Prompt: Within the lines below, the span from the line with "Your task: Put" to the line with "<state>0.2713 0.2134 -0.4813", both ends included, is to be reproduced exactly, with pictures omitted.

Saved data entries:
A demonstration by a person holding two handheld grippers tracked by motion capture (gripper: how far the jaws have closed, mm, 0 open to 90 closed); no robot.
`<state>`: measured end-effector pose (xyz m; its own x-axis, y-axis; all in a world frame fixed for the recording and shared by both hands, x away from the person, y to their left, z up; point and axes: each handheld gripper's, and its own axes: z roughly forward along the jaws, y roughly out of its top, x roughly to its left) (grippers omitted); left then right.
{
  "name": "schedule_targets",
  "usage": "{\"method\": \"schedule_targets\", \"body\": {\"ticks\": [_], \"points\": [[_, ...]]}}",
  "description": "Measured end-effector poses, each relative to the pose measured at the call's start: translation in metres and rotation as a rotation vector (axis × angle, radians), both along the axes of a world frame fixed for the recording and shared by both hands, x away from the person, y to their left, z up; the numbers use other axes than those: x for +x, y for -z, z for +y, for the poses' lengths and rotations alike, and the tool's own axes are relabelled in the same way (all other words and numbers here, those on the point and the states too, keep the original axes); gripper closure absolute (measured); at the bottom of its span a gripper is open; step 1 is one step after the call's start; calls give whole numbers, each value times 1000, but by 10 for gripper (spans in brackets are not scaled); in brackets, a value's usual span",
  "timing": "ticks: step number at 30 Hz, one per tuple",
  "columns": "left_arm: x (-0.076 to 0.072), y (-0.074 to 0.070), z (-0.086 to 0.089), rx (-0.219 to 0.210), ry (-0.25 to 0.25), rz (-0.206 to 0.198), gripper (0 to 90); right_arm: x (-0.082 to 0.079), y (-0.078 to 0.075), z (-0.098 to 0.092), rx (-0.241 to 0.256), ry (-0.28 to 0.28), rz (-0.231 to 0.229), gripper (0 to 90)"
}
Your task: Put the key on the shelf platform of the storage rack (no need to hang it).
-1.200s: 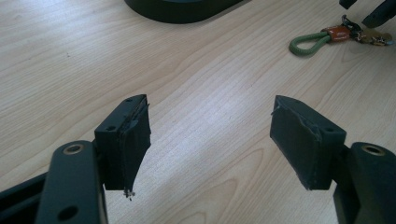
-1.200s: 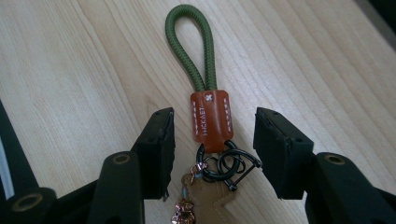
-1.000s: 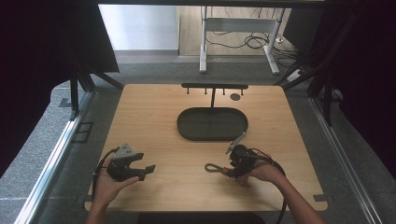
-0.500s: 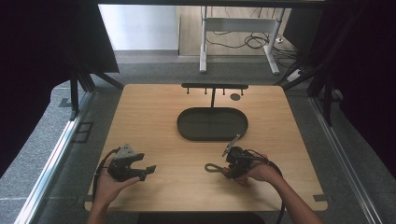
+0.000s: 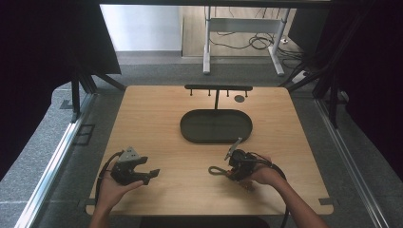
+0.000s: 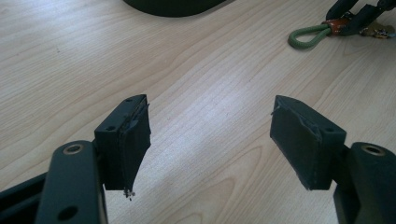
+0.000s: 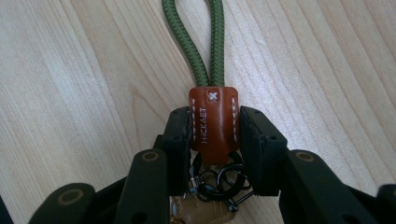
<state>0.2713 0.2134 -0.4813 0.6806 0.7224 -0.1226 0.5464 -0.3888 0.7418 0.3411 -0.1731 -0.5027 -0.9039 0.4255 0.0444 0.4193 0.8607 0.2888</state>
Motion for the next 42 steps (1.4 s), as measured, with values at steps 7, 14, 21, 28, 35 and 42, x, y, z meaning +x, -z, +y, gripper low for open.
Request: {"method": "schedule_targets", "body": {"ticks": [7,14,21,28,35,42], "points": [[0,0,1,-3,-5,0,292,1,-1,0,-7,2,-1,664],[0,0,2,2,-6,3,292,4,-12,-7,40,13,20,666],[0,0,1,-2,-5,3,292,5,-30,-16,114,8,34,667],[0,0,2,1,-2,1,292,7,-40,-20,136,17,23,668],[0,0,2,2,0,4,292,8,-52,-24,156,19,6,668],[0,0,2,-1,-2,2,291,11,-70,-29,179,27,-21,668]]}}
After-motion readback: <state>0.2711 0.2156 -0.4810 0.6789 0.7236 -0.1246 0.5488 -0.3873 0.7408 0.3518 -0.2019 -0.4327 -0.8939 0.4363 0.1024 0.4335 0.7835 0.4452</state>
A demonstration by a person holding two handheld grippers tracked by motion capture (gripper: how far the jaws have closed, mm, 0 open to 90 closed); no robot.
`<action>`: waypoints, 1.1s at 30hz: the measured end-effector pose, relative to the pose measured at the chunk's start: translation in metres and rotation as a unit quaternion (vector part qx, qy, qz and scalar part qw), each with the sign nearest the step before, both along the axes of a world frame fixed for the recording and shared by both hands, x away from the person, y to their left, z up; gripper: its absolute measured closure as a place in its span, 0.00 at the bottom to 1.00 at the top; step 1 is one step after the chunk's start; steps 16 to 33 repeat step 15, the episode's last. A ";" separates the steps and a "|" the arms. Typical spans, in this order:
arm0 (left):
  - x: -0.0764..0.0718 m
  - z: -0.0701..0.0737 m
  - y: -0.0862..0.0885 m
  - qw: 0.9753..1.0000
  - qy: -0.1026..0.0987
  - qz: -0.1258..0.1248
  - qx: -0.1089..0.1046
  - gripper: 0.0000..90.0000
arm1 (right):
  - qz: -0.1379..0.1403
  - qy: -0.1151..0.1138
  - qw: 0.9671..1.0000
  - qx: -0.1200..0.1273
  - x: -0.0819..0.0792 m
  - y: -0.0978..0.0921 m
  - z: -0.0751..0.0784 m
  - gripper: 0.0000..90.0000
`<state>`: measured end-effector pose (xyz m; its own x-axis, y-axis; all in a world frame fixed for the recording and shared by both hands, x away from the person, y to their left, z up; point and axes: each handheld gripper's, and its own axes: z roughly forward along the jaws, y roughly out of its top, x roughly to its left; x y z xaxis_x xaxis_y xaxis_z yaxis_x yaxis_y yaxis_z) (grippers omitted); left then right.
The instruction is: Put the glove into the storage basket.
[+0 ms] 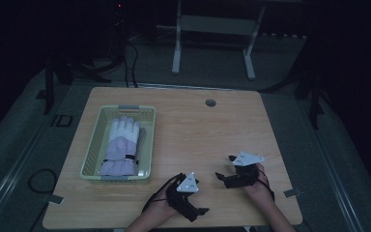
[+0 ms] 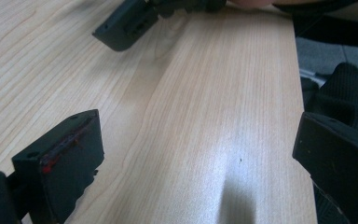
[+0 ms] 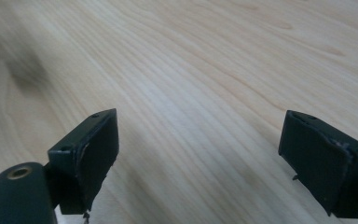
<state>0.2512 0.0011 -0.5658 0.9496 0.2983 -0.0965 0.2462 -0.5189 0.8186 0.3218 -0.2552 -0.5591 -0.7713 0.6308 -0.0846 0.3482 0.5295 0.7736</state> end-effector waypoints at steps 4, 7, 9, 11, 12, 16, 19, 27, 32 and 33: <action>0.000 -0.002 -0.001 1.000 0.000 -0.003 0.006 0.02 | -0.010 -0.007 1.000 0.003 0.001 -0.003 0.000 0.13; 0.000 -0.002 0.000 1.000 -0.001 -0.002 0.005 0.02 | -0.010 -0.005 1.000 0.002 0.002 -0.003 -0.001 0.13; 0.001 -0.002 0.000 1.000 0.000 0.000 0.005 0.02 | -0.008 -0.003 1.000 0.000 0.003 -0.003 -0.002 0.13; 0.001 -0.002 0.000 1.000 0.001 0.001 0.004 0.02 | -0.008 -0.004 1.000 -0.001 0.003 -0.003 -0.002 0.13; 0.001 -0.003 0.001 1.000 0.004 0.001 0.004 0.02 | -0.008 -0.002 1.000 -0.001 0.004 -0.003 -0.002 0.13; 0.002 -0.003 0.001 1.000 0.004 0.000 0.005 0.02 | -0.009 0.000 1.000 0.000 0.004 -0.004 -0.002 0.13; 0.002 -0.003 0.001 1.000 0.004 0.000 0.005 0.02 | -0.009 0.000 1.000 0.000 0.004 -0.004 -0.002 0.13; 0.002 -0.003 0.001 1.000 0.004 0.000 0.005 0.02 | -0.009 0.000 1.000 0.000 0.004 -0.004 -0.002 0.13; 0.002 -0.003 0.001 1.000 0.004 0.000 0.005 0.02 | -0.009 0.000 1.000 0.000 0.004 -0.004 -0.002 0.13; 0.002 -0.003 0.001 1.000 0.004 0.000 0.005 0.02 | -0.009 0.000 1.000 0.000 0.004 -0.004 -0.002 0.13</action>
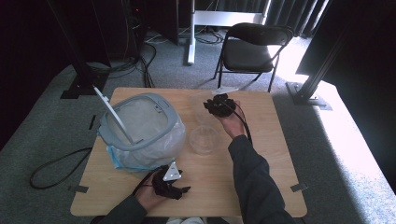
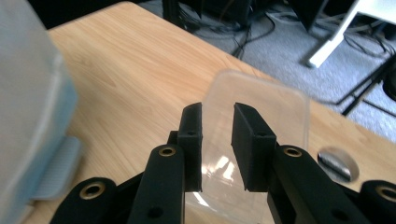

Task response:
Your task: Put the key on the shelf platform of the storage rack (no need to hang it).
-1.200s: 
-1.200s: 
-1.000s: 
-0.500s: 
+0.000s: 
+0.000s: 
+0.000s: 
<state>0.2713 0.2134 -0.4813 0.6806 0.7224 -0.1226 0.5464 -0.3888 0.7418 0.3411 -0.1731 -0.5027 -0.9039 0.4255 0.0444 0.4193 0.8607 0.2888</state>

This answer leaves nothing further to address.